Protest against misuse of the word cancer policies
Written by Sandeep Nehra
League against Cancer protested against the use “indiscriminately” in the word cancer by politicians, “complicit in social and semantic ghettos” and “starved of respect” for the sick.
Laurent Wauquiez, Minister for European Affairs, spoke last week of “drifts from welfare” as a “cancer of French society.”
Several policies have responded to him on the same theme by stating that “the real cancer in the country is unemployment, not the unemployed,” or, as Segolene Royal, “the cancer of our society are the inequalities” or for the Minister Roselyne Bachelot solidarity, “the difficulties in entering the French.”
In Italy, Prime Minister Silvio Berlusconi has spoken of judges as the “cancer of democracy.”
According to the League, by using this “untimely and inappropriate” in the word cancer, politicians “woefully lacking respect towards patients and their relatives’ home and create” a genuine malaise.
She recalled in a statement that being a cancer “is a harbinger of a double punishment.” “Our employees are dismissed because of the intrusion of cancer in their lives, are denied access to credit even with former patients and is only partially reimburses the vital elements of their dignity,” said Gilbert Lenoir, president of the League.

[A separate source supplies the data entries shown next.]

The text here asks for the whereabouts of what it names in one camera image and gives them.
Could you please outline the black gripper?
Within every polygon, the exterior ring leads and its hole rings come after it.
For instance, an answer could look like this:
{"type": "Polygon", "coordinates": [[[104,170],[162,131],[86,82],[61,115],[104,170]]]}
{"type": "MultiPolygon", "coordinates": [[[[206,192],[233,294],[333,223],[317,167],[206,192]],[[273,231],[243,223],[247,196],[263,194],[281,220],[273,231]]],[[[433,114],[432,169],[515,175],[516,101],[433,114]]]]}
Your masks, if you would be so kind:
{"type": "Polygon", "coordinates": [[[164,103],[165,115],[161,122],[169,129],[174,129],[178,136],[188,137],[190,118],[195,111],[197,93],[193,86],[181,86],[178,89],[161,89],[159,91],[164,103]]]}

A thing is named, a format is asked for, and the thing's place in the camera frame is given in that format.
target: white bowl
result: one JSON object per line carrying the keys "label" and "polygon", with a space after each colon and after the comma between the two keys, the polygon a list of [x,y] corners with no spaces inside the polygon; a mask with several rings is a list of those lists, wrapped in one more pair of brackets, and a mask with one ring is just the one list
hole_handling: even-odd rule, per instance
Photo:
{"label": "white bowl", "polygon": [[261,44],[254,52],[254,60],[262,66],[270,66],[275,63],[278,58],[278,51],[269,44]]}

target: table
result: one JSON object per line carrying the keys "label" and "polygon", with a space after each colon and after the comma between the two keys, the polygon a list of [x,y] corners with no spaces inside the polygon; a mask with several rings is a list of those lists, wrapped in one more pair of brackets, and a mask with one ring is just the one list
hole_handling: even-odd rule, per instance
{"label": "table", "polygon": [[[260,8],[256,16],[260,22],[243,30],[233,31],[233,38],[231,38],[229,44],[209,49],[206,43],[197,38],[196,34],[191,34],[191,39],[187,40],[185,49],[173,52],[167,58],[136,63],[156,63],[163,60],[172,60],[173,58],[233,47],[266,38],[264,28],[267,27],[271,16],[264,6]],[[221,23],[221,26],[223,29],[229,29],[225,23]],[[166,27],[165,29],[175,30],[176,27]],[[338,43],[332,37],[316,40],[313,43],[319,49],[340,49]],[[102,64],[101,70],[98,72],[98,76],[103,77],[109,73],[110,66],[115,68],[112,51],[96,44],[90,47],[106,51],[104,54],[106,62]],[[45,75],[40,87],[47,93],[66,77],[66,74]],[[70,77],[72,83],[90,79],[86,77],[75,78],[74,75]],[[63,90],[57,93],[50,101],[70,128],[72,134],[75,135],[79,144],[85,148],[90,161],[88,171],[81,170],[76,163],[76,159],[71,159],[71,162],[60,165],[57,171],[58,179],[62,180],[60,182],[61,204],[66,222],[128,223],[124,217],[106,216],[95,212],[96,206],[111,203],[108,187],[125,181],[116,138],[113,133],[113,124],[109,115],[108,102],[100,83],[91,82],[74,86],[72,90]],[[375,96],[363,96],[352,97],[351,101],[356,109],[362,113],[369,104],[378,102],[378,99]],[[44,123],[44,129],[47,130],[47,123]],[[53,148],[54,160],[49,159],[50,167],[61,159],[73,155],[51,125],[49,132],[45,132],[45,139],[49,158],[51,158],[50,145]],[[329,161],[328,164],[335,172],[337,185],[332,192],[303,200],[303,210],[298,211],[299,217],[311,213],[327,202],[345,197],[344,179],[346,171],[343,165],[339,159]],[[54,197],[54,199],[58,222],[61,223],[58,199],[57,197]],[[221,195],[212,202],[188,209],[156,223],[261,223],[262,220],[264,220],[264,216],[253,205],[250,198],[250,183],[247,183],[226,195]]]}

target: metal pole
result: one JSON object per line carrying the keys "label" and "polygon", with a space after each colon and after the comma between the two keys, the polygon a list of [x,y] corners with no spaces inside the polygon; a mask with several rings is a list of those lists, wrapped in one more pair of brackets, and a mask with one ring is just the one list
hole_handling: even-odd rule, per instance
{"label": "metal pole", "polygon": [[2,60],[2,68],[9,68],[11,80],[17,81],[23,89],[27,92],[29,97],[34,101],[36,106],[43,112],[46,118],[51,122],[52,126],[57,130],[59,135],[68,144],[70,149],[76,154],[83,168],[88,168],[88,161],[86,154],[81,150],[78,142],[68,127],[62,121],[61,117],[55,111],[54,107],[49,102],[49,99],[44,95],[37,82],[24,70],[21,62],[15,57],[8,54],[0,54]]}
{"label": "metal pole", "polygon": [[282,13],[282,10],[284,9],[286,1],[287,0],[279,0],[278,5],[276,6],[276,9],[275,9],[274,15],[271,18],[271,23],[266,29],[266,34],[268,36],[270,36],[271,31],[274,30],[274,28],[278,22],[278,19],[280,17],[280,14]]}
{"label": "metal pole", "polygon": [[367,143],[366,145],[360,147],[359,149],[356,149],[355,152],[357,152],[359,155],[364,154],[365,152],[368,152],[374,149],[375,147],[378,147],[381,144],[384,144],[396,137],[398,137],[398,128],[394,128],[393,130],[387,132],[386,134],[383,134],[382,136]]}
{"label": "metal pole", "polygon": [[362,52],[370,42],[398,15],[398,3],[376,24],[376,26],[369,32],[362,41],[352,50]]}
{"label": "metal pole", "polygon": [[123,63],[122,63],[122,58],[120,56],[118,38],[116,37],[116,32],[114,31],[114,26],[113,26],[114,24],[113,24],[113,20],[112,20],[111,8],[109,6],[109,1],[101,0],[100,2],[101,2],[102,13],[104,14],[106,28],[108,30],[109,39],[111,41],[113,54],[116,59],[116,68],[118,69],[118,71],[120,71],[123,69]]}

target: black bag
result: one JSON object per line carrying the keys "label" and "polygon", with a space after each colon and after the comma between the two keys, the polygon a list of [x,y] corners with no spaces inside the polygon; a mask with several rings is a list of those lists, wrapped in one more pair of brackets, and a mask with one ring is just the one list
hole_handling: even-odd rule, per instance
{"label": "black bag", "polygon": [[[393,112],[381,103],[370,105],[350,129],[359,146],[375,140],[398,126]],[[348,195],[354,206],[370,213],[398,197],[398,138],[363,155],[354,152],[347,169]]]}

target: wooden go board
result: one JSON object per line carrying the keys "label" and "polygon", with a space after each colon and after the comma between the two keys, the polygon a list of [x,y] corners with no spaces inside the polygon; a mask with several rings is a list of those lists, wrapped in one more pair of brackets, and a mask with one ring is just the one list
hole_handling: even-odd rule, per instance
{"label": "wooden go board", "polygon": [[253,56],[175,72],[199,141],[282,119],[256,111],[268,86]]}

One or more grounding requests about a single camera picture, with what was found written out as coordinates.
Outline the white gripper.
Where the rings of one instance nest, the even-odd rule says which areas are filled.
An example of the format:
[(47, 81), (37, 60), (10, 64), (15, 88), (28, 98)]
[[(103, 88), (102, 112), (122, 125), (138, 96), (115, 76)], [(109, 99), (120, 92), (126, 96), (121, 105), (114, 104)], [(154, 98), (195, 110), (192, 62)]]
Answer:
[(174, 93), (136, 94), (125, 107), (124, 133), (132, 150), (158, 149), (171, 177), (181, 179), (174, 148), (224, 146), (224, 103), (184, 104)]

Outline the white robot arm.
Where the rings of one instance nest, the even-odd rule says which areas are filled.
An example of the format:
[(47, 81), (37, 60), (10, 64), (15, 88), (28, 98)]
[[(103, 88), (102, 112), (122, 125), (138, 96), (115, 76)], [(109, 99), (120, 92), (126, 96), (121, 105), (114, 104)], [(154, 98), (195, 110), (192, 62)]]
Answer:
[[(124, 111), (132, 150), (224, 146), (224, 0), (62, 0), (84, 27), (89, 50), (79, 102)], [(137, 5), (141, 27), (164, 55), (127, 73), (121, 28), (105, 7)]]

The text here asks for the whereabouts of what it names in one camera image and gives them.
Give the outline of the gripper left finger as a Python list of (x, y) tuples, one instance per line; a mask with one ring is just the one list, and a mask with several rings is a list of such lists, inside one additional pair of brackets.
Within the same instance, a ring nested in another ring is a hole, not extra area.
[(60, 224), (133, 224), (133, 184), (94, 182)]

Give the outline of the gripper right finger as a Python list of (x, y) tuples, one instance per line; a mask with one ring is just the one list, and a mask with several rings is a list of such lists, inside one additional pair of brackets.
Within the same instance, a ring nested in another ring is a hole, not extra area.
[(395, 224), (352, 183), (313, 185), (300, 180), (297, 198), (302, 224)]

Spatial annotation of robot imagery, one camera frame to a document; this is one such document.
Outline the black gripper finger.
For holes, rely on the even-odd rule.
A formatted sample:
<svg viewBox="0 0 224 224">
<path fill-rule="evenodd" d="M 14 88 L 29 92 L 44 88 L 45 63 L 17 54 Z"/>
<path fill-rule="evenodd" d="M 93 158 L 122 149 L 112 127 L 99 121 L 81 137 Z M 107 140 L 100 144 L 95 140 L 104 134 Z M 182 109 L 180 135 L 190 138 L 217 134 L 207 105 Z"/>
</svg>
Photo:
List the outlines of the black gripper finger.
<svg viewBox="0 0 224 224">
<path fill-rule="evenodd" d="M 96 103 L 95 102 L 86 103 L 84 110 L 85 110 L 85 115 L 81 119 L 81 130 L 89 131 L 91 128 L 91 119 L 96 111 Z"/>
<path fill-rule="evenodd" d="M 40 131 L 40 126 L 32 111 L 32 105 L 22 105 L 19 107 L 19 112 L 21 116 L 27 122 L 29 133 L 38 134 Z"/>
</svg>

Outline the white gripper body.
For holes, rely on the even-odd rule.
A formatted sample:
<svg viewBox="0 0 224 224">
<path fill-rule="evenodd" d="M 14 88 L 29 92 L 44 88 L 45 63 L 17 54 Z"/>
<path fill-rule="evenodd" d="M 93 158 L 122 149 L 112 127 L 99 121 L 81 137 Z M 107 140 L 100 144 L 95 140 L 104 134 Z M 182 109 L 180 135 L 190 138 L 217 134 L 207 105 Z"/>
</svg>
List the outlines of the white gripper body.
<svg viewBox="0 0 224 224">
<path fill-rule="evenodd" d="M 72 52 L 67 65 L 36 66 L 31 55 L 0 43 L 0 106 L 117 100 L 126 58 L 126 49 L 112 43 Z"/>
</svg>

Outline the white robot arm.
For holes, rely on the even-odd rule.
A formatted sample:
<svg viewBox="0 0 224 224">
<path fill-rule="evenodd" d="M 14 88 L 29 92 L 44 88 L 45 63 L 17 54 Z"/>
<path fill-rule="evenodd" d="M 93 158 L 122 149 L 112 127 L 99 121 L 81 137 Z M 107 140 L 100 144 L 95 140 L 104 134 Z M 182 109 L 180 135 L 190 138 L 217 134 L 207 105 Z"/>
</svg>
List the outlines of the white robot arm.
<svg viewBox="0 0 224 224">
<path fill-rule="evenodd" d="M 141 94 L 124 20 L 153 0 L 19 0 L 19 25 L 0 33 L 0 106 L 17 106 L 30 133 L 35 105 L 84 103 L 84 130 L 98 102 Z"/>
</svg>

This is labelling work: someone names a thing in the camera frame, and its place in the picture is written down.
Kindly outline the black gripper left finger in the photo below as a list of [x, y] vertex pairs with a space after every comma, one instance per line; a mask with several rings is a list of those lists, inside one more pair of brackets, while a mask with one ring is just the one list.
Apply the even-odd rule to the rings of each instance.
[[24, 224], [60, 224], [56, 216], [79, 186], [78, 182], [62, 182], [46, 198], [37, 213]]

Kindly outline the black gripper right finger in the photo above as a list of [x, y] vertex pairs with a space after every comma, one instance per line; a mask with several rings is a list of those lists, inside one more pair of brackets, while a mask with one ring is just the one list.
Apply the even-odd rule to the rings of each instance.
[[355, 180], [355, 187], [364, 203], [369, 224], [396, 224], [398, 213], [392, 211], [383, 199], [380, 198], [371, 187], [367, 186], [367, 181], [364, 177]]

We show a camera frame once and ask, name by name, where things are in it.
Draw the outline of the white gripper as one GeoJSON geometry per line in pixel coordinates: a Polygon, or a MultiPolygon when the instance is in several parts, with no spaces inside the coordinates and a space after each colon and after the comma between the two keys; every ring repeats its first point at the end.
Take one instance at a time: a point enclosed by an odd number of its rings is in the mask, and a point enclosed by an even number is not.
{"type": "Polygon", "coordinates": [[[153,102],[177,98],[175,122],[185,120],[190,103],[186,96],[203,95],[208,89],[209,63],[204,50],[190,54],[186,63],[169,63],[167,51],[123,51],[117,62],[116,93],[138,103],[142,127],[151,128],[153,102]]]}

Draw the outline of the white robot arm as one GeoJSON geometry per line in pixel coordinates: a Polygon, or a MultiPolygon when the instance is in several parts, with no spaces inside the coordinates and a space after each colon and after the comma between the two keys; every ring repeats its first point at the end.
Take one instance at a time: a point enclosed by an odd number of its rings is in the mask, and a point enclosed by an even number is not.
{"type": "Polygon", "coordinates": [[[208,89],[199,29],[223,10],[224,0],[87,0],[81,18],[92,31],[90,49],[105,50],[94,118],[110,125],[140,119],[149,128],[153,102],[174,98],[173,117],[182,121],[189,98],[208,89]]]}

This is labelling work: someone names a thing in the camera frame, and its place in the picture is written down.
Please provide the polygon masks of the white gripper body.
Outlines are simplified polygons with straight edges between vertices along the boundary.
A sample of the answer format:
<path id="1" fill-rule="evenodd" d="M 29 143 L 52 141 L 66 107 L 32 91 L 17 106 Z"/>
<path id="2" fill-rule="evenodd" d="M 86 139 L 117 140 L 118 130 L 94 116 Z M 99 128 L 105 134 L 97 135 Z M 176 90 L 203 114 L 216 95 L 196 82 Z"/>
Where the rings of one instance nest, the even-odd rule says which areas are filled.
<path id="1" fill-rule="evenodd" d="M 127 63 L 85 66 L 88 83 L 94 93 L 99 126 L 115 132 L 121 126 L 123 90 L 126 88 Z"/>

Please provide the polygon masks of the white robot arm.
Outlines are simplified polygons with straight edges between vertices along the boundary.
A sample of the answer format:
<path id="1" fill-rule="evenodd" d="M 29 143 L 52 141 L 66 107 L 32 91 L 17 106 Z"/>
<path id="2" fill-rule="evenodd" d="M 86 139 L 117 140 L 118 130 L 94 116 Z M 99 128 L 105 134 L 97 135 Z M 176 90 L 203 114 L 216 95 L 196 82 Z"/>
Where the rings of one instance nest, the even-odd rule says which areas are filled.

The League also reminds us that cancer is an incurable disease: healed when you do that 3% of cancers in the early twentieth century, one in two wins his fight against the disease in 2011.
“The political leaders we refer to the time of flags cancer,” said the league wants to get out of the ghetto and semantic social cancer “and” combat prejudices and misconceptions “regarding a condition that” No is not a taboo.”
The League has offered for sale in March, an orange shirt and a scarf in the colors of Team France against cancer, to make visible the fight against the disease.